• Exercise objective: Only the total should be returned: the number of lines in the data that hold the string "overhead".
Data section below:
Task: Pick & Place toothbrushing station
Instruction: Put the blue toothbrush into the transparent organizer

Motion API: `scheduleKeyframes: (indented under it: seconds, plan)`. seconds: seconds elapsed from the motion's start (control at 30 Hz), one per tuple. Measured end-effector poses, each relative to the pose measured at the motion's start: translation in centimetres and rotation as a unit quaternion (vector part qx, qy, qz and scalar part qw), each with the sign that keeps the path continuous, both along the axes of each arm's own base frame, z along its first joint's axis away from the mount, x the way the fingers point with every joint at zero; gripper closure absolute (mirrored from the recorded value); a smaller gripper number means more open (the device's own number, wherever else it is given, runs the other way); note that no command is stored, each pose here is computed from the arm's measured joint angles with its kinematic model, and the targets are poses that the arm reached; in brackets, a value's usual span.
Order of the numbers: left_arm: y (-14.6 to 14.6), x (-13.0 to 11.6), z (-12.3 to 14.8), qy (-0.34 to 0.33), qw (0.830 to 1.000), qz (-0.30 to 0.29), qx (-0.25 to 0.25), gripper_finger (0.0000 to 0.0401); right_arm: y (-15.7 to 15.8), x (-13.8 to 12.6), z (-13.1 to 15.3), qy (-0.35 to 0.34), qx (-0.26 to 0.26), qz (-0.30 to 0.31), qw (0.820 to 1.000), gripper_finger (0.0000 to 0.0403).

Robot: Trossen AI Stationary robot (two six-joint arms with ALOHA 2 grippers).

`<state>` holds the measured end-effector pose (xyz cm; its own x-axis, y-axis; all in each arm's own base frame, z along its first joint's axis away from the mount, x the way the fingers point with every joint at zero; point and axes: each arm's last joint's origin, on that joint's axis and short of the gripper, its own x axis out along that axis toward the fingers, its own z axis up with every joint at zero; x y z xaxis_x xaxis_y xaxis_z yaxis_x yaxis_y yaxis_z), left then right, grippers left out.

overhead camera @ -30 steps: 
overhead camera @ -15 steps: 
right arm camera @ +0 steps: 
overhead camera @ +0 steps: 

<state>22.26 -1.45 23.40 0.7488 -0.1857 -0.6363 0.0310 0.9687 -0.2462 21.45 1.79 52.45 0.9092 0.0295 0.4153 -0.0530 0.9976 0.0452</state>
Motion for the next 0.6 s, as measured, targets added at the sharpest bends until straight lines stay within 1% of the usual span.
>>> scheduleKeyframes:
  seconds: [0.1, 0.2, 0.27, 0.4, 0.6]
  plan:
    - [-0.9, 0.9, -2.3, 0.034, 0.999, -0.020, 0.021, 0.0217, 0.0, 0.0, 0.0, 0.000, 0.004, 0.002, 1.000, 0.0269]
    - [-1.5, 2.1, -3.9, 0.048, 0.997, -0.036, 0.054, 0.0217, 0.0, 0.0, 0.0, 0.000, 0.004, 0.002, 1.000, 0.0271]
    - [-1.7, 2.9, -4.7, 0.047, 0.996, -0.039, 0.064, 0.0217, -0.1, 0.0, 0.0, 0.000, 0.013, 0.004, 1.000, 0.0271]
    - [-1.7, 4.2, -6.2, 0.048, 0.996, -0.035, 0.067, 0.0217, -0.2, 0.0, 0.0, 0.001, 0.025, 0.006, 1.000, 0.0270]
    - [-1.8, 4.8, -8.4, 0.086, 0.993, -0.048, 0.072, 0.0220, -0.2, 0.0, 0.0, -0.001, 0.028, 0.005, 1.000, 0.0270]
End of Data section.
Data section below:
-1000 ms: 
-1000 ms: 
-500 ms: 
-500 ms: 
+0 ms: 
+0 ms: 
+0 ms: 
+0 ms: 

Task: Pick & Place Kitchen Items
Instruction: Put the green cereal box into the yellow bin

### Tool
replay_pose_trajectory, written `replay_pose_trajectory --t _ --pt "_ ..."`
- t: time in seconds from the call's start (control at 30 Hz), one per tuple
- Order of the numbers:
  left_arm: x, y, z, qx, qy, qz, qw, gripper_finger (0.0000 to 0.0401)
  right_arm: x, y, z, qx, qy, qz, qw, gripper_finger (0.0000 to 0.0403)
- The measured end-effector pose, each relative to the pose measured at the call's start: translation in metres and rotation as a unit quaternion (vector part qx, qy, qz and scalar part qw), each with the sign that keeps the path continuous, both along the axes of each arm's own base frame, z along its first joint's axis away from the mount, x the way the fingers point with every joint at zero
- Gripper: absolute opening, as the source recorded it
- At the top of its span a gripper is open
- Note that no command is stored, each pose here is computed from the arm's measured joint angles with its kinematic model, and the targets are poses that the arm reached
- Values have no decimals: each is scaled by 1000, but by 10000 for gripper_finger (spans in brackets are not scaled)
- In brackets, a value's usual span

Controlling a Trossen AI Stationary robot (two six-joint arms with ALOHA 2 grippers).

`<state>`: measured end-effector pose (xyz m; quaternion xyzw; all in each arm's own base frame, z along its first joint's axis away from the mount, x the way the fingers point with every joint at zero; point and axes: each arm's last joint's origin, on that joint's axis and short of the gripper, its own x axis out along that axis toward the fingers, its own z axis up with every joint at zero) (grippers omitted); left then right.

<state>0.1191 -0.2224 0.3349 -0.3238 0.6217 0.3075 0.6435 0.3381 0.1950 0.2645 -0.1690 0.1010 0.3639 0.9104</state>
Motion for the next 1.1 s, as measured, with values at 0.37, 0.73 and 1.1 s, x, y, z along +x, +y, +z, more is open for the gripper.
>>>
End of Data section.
• Answer space: 3